**Recorded data:**
○ ○ ○ ○ ○ ○ ○
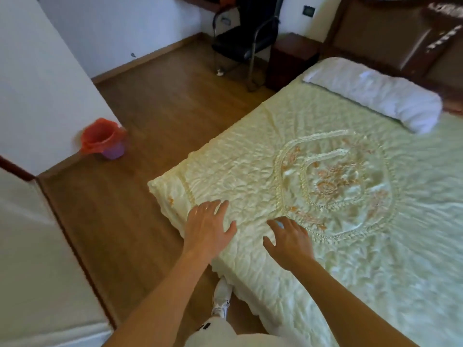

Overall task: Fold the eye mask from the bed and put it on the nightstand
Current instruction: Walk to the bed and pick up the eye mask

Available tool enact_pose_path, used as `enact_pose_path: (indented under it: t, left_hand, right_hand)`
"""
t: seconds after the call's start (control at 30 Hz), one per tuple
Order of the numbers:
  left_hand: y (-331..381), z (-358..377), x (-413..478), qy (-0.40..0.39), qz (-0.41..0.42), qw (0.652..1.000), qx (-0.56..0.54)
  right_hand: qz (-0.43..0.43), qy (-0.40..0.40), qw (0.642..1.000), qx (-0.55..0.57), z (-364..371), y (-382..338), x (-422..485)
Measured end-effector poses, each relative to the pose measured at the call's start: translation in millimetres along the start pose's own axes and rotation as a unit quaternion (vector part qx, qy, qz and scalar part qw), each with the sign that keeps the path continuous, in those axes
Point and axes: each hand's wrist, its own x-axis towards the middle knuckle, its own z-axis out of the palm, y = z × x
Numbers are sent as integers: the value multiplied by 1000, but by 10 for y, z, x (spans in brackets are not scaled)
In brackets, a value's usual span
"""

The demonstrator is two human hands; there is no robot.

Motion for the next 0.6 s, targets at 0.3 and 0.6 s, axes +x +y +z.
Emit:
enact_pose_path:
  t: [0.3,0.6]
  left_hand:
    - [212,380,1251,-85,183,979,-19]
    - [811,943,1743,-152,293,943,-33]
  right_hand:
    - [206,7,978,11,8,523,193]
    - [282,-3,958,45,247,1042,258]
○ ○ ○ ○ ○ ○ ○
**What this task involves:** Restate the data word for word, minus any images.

**The completed task:**
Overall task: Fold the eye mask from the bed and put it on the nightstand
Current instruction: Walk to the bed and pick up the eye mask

Available tool enact_pose_path, used as `enact_pose_path: (indented under it: t, left_hand, right_hand)`
"""
t: seconds after the call's start (control at 30 Hz), one per tuple
Order of the numbers:
  left_hand: y (-331..381), z (-358..377), x (-413..478), qy (-0.40..0.39), qz (-0.41..0.42), qw (0.652..1.000), qx (-0.56..0.54)
  right_hand: qz (-0.43..0.43), qy (-0.40..0.40), qw (0.642..1.000), qx (-0.55..0.57), z (-364..371), y (-382..338), x (-422..485)
Measured end-effector poses, each relative to the pose measured at the call's start: translation in millimetres along the start pose's own axes and rotation as a unit quaternion (vector part qx, qy, qz and scalar part qw), each with the sign that keeps the path continuous, in those axes
Point and axes: each hand's wrist, its own x-axis towards the middle knuckle, its own z-axis out of the palm, y = z × x
Numbers are sent as integers: the value multiplied by 1000, but by 10 for y, z, x (spans in brackets are not scaled)
In brackets, a value's usual span
"""

The demonstrator is two human hands; there is no robot.

Motion for the next 0.6 s, targets at 0.3 and 0.6 s, axes +x +y +z.
Emit:
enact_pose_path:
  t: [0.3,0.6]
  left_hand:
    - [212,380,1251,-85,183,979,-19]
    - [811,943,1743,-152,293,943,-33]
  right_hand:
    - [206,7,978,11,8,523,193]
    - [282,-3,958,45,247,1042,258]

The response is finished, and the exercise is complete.